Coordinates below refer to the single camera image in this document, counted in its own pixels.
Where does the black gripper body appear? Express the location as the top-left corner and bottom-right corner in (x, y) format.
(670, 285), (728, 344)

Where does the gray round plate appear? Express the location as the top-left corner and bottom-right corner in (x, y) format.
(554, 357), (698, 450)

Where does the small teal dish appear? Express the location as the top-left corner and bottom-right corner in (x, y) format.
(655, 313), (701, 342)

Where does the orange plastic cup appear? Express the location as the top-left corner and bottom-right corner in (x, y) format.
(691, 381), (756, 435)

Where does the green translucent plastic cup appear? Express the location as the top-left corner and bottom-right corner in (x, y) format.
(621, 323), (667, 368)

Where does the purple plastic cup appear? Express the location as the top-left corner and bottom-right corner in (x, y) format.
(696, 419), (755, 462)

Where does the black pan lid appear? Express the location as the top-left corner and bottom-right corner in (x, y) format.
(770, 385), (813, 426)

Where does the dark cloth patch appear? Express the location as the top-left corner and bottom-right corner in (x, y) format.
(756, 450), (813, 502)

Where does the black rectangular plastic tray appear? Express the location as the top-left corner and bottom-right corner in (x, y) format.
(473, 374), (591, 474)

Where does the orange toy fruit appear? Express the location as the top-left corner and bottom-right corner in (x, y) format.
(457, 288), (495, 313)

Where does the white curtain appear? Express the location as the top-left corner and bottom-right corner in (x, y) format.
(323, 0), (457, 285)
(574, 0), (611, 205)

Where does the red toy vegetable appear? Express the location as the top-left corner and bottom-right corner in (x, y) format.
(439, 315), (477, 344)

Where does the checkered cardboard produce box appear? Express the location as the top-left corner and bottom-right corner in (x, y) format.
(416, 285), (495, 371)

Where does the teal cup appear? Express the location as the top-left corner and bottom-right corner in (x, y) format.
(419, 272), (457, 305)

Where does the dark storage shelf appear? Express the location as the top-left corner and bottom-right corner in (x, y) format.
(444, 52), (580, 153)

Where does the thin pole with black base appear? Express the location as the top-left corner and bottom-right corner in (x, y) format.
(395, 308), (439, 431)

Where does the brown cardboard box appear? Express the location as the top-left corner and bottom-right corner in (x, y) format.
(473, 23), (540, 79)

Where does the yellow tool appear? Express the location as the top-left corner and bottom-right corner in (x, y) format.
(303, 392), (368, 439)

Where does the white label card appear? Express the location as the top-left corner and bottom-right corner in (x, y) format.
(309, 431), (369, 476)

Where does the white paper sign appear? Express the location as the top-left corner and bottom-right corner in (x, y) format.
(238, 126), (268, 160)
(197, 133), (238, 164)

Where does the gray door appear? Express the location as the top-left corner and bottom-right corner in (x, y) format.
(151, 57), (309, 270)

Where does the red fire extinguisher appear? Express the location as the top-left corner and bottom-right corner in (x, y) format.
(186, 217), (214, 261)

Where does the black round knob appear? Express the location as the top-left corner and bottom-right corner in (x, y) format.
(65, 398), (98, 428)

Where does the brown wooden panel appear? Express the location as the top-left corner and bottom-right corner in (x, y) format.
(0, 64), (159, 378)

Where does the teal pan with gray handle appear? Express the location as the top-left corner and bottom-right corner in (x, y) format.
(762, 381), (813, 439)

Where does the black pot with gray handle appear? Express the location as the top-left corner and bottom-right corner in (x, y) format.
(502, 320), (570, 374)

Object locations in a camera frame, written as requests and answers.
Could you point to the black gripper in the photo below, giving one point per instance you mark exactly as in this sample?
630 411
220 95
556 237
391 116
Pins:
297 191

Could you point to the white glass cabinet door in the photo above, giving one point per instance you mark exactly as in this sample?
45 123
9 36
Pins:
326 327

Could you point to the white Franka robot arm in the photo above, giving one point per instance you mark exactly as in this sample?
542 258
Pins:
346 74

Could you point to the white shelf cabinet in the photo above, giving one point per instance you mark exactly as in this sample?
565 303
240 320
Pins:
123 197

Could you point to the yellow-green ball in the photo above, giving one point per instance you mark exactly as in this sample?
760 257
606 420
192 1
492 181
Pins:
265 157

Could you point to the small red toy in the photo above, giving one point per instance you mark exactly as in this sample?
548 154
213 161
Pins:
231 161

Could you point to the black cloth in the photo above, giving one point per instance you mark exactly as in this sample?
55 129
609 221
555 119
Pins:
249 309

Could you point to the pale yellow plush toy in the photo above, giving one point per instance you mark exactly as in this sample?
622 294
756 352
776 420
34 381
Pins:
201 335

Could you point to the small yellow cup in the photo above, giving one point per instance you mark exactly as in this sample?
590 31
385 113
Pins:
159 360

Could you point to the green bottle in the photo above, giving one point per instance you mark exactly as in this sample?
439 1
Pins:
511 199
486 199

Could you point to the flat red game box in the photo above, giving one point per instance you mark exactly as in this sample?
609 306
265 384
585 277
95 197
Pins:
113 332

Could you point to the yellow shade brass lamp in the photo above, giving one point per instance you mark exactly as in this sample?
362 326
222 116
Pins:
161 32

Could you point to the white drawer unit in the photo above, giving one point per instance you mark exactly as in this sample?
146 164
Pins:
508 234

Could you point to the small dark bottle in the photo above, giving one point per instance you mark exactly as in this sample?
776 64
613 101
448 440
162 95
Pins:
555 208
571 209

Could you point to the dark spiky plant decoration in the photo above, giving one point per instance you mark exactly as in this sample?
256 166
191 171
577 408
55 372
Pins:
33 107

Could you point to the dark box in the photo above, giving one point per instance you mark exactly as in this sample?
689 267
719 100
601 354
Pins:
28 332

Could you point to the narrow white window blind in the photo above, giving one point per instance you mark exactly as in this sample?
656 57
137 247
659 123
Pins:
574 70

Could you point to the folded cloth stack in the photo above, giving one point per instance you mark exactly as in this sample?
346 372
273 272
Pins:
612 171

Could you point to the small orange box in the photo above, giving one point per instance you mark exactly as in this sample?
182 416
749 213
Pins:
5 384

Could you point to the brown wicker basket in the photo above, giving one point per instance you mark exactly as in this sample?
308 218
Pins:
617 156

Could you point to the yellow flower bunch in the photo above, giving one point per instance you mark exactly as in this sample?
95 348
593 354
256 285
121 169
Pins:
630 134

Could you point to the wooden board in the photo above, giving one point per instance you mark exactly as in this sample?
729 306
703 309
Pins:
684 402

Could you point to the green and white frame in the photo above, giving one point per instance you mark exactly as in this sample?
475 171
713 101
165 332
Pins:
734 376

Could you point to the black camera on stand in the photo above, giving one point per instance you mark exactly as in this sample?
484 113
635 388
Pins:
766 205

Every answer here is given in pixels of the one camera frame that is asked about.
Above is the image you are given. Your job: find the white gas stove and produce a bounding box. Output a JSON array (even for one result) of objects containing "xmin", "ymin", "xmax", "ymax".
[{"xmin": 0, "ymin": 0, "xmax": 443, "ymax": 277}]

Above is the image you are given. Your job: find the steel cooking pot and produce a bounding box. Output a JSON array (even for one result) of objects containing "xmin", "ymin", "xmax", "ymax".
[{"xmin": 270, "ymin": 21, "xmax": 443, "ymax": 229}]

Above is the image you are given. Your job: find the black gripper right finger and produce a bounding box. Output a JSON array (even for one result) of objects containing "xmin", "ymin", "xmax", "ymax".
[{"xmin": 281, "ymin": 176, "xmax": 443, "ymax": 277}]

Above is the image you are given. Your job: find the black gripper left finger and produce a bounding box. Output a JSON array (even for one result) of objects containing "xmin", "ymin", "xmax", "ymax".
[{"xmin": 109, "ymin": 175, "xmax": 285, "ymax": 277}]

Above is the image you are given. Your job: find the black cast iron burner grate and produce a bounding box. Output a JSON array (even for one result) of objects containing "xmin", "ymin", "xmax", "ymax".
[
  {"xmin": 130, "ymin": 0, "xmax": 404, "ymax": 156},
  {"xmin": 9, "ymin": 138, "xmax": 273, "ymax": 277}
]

- - -

* [Assignment]
In full and without any edits, output the material above.

* [Response to this exercise]
Coordinates below refer to the single camera image in this document, counted in its own pixels.
Where does the black gripper body appear? Express the location as the top-left corner and bottom-right corner in (x, y) format.
(670, 285), (728, 344)

Where does the gray round plate appear? Express the location as the top-left corner and bottom-right corner in (x, y) format.
(554, 357), (698, 450)

Where does the small teal dish appear? Express the location as the top-left corner and bottom-right corner in (x, y) format.
(655, 313), (701, 342)

Where does the orange plastic cup appear? Express the location as the top-left corner and bottom-right corner in (x, y) format.
(691, 381), (756, 435)

Where does the green translucent plastic cup appear? Express the location as the top-left corner and bottom-right corner in (x, y) format.
(621, 323), (667, 368)

Where does the purple plastic cup appear? Express the location as the top-left corner and bottom-right corner in (x, y) format.
(696, 419), (755, 462)

Where does the black pan lid appear? Express the location as the top-left corner and bottom-right corner in (x, y) format.
(770, 385), (813, 426)

Where does the dark cloth patch appear? Express the location as the top-left corner and bottom-right corner in (x, y) format.
(756, 450), (813, 502)

Where does the black rectangular plastic tray appear? Express the location as the top-left corner and bottom-right corner in (x, y) format.
(473, 374), (591, 474)

Where does the orange toy fruit appear? Express the location as the top-left corner and bottom-right corner in (x, y) format.
(457, 288), (495, 313)

Where does the white curtain appear? Express the location as the top-left corner and bottom-right corner in (x, y) format.
(323, 0), (457, 285)
(574, 0), (611, 205)

Where does the red toy vegetable appear? Express the location as the top-left corner and bottom-right corner in (x, y) format.
(439, 315), (477, 344)

Where does the checkered cardboard produce box appear? Express the location as the top-left corner and bottom-right corner in (x, y) format.
(416, 285), (495, 371)

Where does the teal cup appear? Express the location as the top-left corner and bottom-right corner in (x, y) format.
(419, 272), (457, 305)

Where does the dark storage shelf appear? Express the location as the top-left corner and bottom-right corner in (x, y) format.
(444, 52), (580, 153)

Where does the thin pole with black base appear? Express the location as the top-left corner and bottom-right corner in (x, y) format.
(395, 308), (439, 431)

Where does the brown cardboard box appear? Express the location as the top-left corner and bottom-right corner in (x, y) format.
(473, 23), (540, 79)

Where does the yellow tool appear? Express the location as the top-left corner and bottom-right corner in (x, y) format.
(303, 392), (368, 439)

Where does the white label card appear? Express the location as the top-left corner and bottom-right corner in (x, y) format.
(309, 431), (369, 476)

Where does the white paper sign appear? Express the location as the top-left corner and bottom-right corner in (x, y) format.
(238, 126), (268, 160)
(197, 133), (238, 164)

Where does the gray door appear? Express the location as the top-left corner and bottom-right corner in (x, y) format.
(151, 57), (309, 270)

Where does the red fire extinguisher appear? Express the location as the top-left corner and bottom-right corner in (x, y) format.
(186, 217), (214, 261)

Where does the black round knob appear? Express the location as the top-left corner and bottom-right corner in (x, y) format.
(65, 398), (98, 428)

Where does the brown wooden panel appear? Express the location as the top-left corner and bottom-right corner in (x, y) format.
(0, 64), (159, 378)

Where does the teal pan with gray handle appear? Express the location as the top-left corner and bottom-right corner in (x, y) format.
(762, 381), (813, 439)

Where does the black pot with gray handle appear? Express the location as the top-left corner and bottom-right corner in (x, y) format.
(502, 320), (570, 374)

Object locations in a camera frame, written as requests and answers.
Could you point to the black gripper in the photo below, giving one point per instance you mark exactly as in this sample?
630 411
220 95
556 237
391 116
Pins:
297 191

Could you point to the white glass cabinet door in the photo above, giving one point per instance you mark exactly as in this sample?
45 123
9 36
Pins:
326 327

Could you point to the white Franka robot arm in the photo above, giving one point per instance you mark exactly as in this sample?
542 258
Pins:
346 74

Could you point to the white shelf cabinet in the photo above, giving one point per instance you mark exactly as in this sample?
565 303
240 320
Pins:
123 197

Could you point to the yellow-green ball in the photo above, giving one point per instance you mark exactly as in this sample?
760 257
606 420
192 1
492 181
Pins:
265 157

Could you point to the small red toy in the photo above, giving one point per instance you mark exactly as in this sample?
548 154
213 161
Pins:
231 161

Could you point to the black cloth in the photo above, giving one point per instance you mark exactly as in this sample?
55 129
609 221
555 119
Pins:
249 309

Could you point to the pale yellow plush toy in the photo above, giving one point per instance you mark exactly as in this sample?
622 294
756 352
776 420
34 381
Pins:
201 335

Could you point to the small yellow cup in the photo above, giving one point per instance you mark exactly as in this sample?
590 31
385 113
Pins:
159 360

Could you point to the green bottle in the photo above, giving one point per instance you mark exactly as in this sample?
439 1
Pins:
511 199
486 199

Could you point to the flat red game box in the photo above, giving one point per instance you mark exactly as in this sample?
609 306
265 384
585 277
95 197
Pins:
113 332

Could you point to the yellow shade brass lamp in the photo above, giving one point per instance you mark exactly as in this sample?
362 326
222 116
Pins:
161 32

Could you point to the white drawer unit in the photo above, giving one point per instance you mark exactly as in this sample?
146 164
Pins:
508 234

Could you point to the small dark bottle in the photo above, giving one point per instance you mark exactly as in this sample?
776 64
613 101
448 440
162 95
Pins:
555 208
571 209

Could you point to the dark spiky plant decoration in the photo above, giving one point per instance you mark exactly as in this sample?
256 166
191 171
577 408
55 372
Pins:
33 107

Could you point to the dark box in the photo above, giving one point per instance you mark exactly as in this sample?
689 267
719 100
601 354
Pins:
28 332

Could you point to the narrow white window blind in the photo above, giving one point per instance you mark exactly as in this sample?
656 57
137 247
659 123
Pins:
574 70

Could you point to the folded cloth stack in the photo above, giving one point per instance you mark exactly as in this sample?
346 372
273 272
Pins:
612 171

Could you point to the small orange box in the photo above, giving one point per instance you mark exactly as in this sample?
182 416
749 213
Pins:
5 384

Could you point to the brown wicker basket in the photo above, giving one point per instance you mark exactly as in this sample?
308 218
Pins:
617 156

Could you point to the yellow flower bunch in the photo above, giving one point per instance you mark exactly as in this sample?
95 348
593 354
256 285
121 169
Pins:
630 134

Could you point to the wooden board in the photo above, giving one point per instance you mark exactly as in this sample?
729 306
703 309
Pins:
684 402

Could you point to the green and white frame in the photo above, giving one point per instance you mark exactly as in this sample?
475 171
713 101
165 332
Pins:
734 376

Could you point to the black camera on stand in the photo above, giving one point per instance you mark exactly as in this sample?
484 113
635 388
Pins:
766 205

Every answer here is given in pixels of the one camera frame that is asked about.
Above is the image you are given. Your job: find the white gas stove and produce a bounding box. Output a JSON array (even for one result) of objects containing "xmin", "ymin", "xmax", "ymax".
[{"xmin": 0, "ymin": 0, "xmax": 443, "ymax": 277}]

Above is the image you are given. Your job: find the steel cooking pot and produce a bounding box. Output a JSON array (even for one result) of objects containing "xmin", "ymin", "xmax", "ymax".
[{"xmin": 270, "ymin": 21, "xmax": 443, "ymax": 229}]

Above is the image you are given. Your job: find the black gripper right finger and produce a bounding box. Output a JSON array (even for one result) of objects containing "xmin", "ymin", "xmax", "ymax".
[{"xmin": 281, "ymin": 176, "xmax": 443, "ymax": 277}]

Above is the image you are given. Your job: find the black gripper left finger and produce a bounding box. Output a JSON array (even for one result) of objects containing "xmin", "ymin", "xmax", "ymax".
[{"xmin": 109, "ymin": 175, "xmax": 285, "ymax": 277}]

Above is the image you are given. Your job: find the black cast iron burner grate and produce a bounding box. Output a JSON array (even for one result) of objects containing "xmin", "ymin", "xmax", "ymax".
[
  {"xmin": 130, "ymin": 0, "xmax": 404, "ymax": 156},
  {"xmin": 9, "ymin": 138, "xmax": 273, "ymax": 277}
]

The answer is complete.